Certified Rhythm Analysis Technician (CRAT) Practice Exam 2025 – All-in-One Study Guide for Exam Success!

Question: 1 / 400

Your patient has had a mastectomy. How will this affect the ECG procedure?

The leads should be placed on the opposite side of the chest and the change should be recorded on the report.

The results may be altered due to the mastectomy, so place the leads on the back if necessary.

No changes need to be made to the ECG procedure; a mastectomy will not alter the results.
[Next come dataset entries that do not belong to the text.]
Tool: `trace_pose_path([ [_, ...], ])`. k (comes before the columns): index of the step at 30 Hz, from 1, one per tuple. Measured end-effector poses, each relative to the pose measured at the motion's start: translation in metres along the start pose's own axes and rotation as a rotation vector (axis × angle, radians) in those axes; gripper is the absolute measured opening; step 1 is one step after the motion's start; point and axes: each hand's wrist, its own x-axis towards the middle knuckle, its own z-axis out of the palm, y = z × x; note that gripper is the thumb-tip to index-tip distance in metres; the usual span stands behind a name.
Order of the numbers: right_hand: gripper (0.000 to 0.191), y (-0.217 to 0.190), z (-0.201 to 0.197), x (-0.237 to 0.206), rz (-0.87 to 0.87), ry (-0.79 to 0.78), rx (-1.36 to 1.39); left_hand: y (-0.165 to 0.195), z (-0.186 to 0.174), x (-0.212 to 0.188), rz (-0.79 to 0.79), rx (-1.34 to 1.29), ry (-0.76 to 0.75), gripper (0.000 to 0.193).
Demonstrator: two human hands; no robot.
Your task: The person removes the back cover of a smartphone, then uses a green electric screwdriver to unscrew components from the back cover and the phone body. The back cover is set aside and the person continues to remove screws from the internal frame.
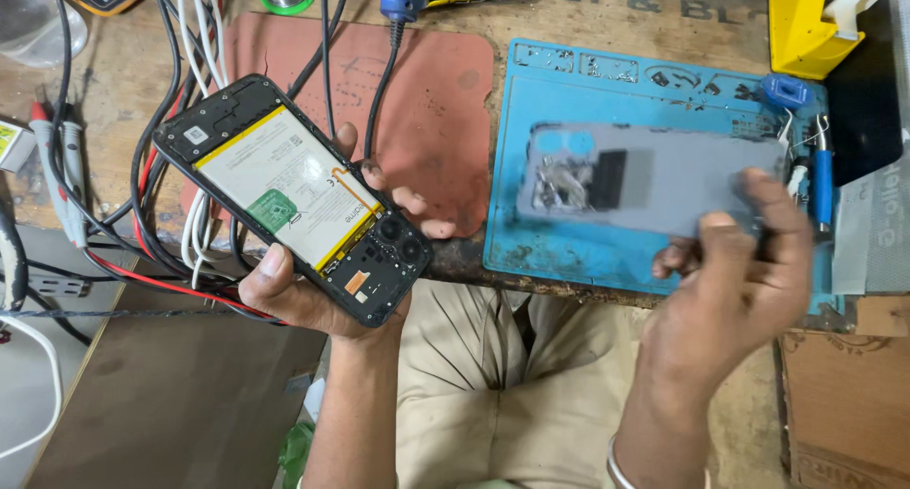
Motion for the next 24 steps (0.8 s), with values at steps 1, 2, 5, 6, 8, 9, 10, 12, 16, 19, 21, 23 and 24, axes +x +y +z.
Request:
trace_pose_path([
  [1,0.024,0.005,0.006,-0.003,-0.005,-0.072,0.011,0.000,0.001,0.000,-0.004,-0.004,0.001,0.085],
  [2,0.023,0.009,0.011,-0.006,-0.006,-0.140,0.020,0.000,0.002,-0.001,-0.008,-0.007,0.001,0.086],
  [5,0.036,0.017,0.025,-0.026,0.151,-0.172,-0.114,-0.001,0.000,0.001,-0.010,0.009,-0.010,0.088],
  [6,0.038,0.017,0.026,-0.030,0.164,-0.209,-0.134,-0.002,0.000,0.001,0.004,0.033,-0.020,0.087],
  [8,0.041,0.018,0.033,-0.035,0.186,-0.287,-0.172,-0.001,-0.003,0.002,0.014,0.046,-0.026,0.087],
  [9,0.043,0.017,0.035,-0.036,0.191,-0.315,-0.250,0.000,-0.004,0.001,0.010,0.037,-0.020,0.087],
  [10,0.045,0.014,0.036,-0.035,0.195,-0.343,-0.329,0.000,-0.004,0.001,0.011,0.041,-0.015,0.087],
  [12,0.050,0.006,0.038,-0.033,0.166,-0.433,-0.613,0.001,-0.004,0.001,0.020,0.064,-0.010,0.086],
  [16,0.061,-0.014,0.039,-0.026,0.125,-0.574,-1.032,0.004,-0.005,-0.002,-0.002,0.056,0.027,0.088],
  [19,0.071,-0.024,0.036,-0.027,0.184,-0.580,-1.066,0.006,-0.010,-0.003,0.008,0.098,0.073,0.090],
  [21,0.073,-0.027,0.032,-0.032,0.236,-0.535,-0.915,0.008,-0.010,-0.003,-0.018,0.165,0.176,0.095],
  [23,0.071,-0.027,0.028,-0.040,0.275,-0.444,-0.578,0.006,-0.004,-0.004,-0.077,0.156,0.191,0.094],
  [24,0.067,-0.025,0.027,-0.043,0.255,-0.534,-0.458,0.002,0.003,-0.008,-0.117,0.109,0.146,0.090],
])
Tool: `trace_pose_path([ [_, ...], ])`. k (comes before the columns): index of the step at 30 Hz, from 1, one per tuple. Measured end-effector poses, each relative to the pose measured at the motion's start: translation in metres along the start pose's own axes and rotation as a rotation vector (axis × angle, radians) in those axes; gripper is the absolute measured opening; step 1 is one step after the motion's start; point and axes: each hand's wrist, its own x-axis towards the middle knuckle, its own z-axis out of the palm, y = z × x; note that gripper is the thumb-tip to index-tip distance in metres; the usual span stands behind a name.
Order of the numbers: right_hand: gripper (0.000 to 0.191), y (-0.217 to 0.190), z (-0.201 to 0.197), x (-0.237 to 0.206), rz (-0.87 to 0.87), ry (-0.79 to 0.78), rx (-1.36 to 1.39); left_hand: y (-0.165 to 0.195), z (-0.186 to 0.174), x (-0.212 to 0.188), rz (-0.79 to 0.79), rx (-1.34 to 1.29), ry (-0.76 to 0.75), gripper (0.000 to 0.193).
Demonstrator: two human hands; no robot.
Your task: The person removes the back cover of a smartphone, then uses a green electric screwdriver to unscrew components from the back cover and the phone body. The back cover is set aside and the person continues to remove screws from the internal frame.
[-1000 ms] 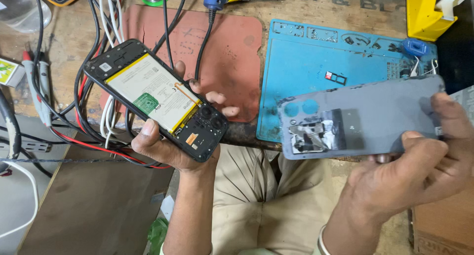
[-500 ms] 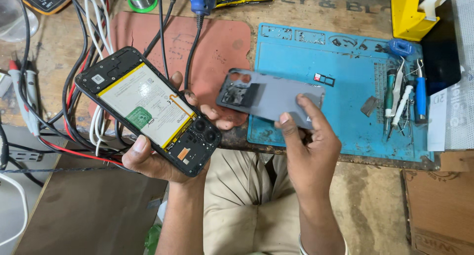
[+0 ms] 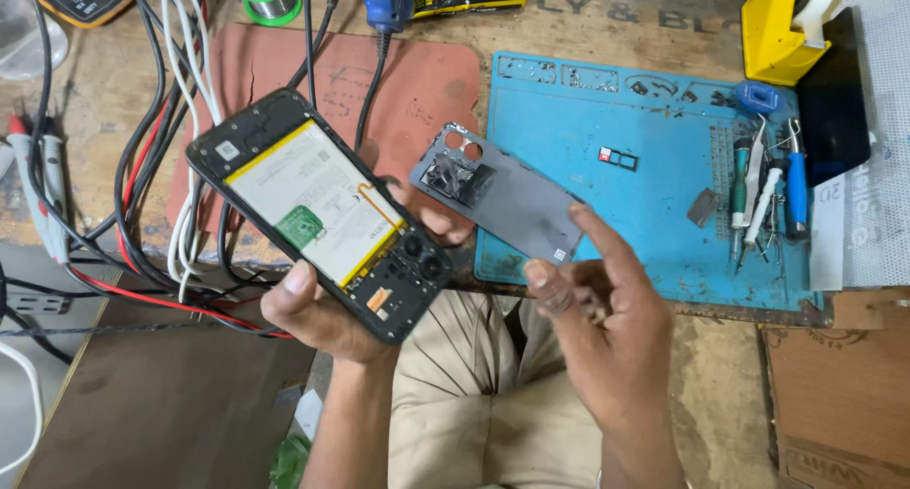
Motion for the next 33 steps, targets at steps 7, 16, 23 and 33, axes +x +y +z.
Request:
trace_pose_path([
  [7,0.051,0.023,-0.017,0.003,0.193,-0.268,0.589,-0.022,0.041,0.006,-0.167,0.507,0.004,0.095],
  [16,0.036,0.026,-0.132,0.169,0.055,0.026,0.071,-0.021,0.048,0.043,0.242,2.120,-0.809,0.093],
  [23,0.029,0.032,-0.144,0.262,0.059,-0.139,-0.106,-0.010,0.042,0.093,-0.103,2.172,-0.936,0.098],
  [33,0.040,0.039,-0.164,0.075,0.201,0.113,-0.034,-0.008,0.054,0.108,-0.102,2.183,-0.916,0.093],
])
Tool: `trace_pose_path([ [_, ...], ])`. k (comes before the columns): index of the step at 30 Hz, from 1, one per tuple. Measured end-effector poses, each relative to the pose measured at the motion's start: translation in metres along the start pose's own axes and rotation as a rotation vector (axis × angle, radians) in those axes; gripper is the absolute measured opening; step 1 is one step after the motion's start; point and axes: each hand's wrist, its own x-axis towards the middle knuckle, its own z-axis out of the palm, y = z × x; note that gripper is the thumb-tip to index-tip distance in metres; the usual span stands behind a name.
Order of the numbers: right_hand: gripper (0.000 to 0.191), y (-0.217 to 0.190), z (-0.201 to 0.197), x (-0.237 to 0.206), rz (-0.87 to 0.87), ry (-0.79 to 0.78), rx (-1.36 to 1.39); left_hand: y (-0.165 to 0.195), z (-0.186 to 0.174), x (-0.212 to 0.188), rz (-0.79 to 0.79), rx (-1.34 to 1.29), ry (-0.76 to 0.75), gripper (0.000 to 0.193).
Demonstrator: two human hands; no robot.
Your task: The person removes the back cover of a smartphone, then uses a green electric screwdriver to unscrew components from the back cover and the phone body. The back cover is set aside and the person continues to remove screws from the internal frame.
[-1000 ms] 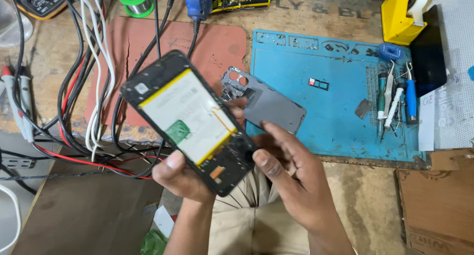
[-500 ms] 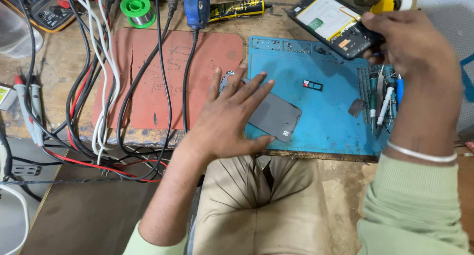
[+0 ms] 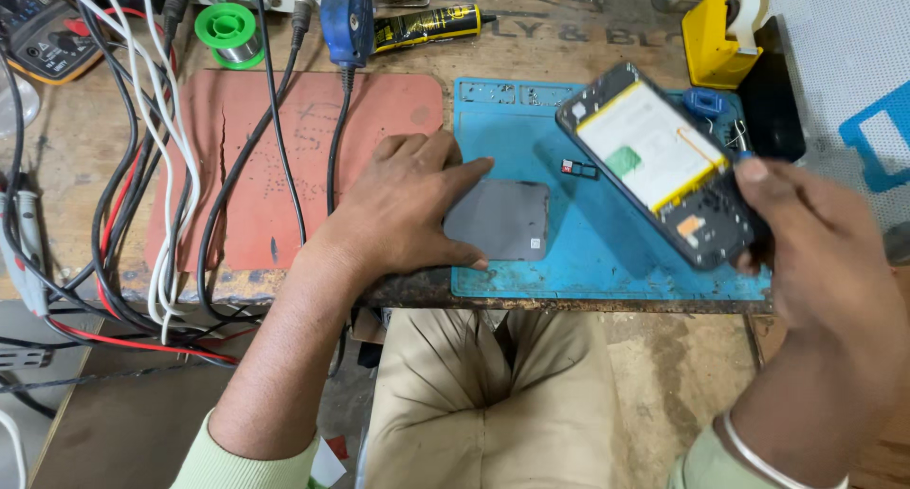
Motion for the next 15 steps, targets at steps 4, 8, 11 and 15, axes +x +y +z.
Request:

No changes need to be made to the ECG procedure; just note that the patient has had a mastectomy on the report.

In the context of performing an ECG on a patient who has undergone a mastectomy, it's important to recognize that this surgical procedure primarily involves the removal of breast tissue and may affect the anatomical structure of the chest, but it does not inherently alter the electrical activity of the heart. Therefore, the ECG leads can be placed in the standard positions without the need for repositioning them to account for the patient's history of mastectomy.

Noting that the patient has had a mastectomy is essential for clinical documentation; this information can be relevant for interpreting any potential changes in future electrocardiograms, especially if there's a need to analyze the impact of the surgery on cardiopulmonary functionality over time. However, since mastectomy does not affect the heart itself or the ECG recording directly, the standard lead placement remains valid, confirming that no procedural changes are necessary.

This understanding underpins the choice to simply document the mastectomy in the report while proceeding with the standard ECG protocol. This approach ensures both the accuracy of the ECG results and the thoroughness of clinical documentation.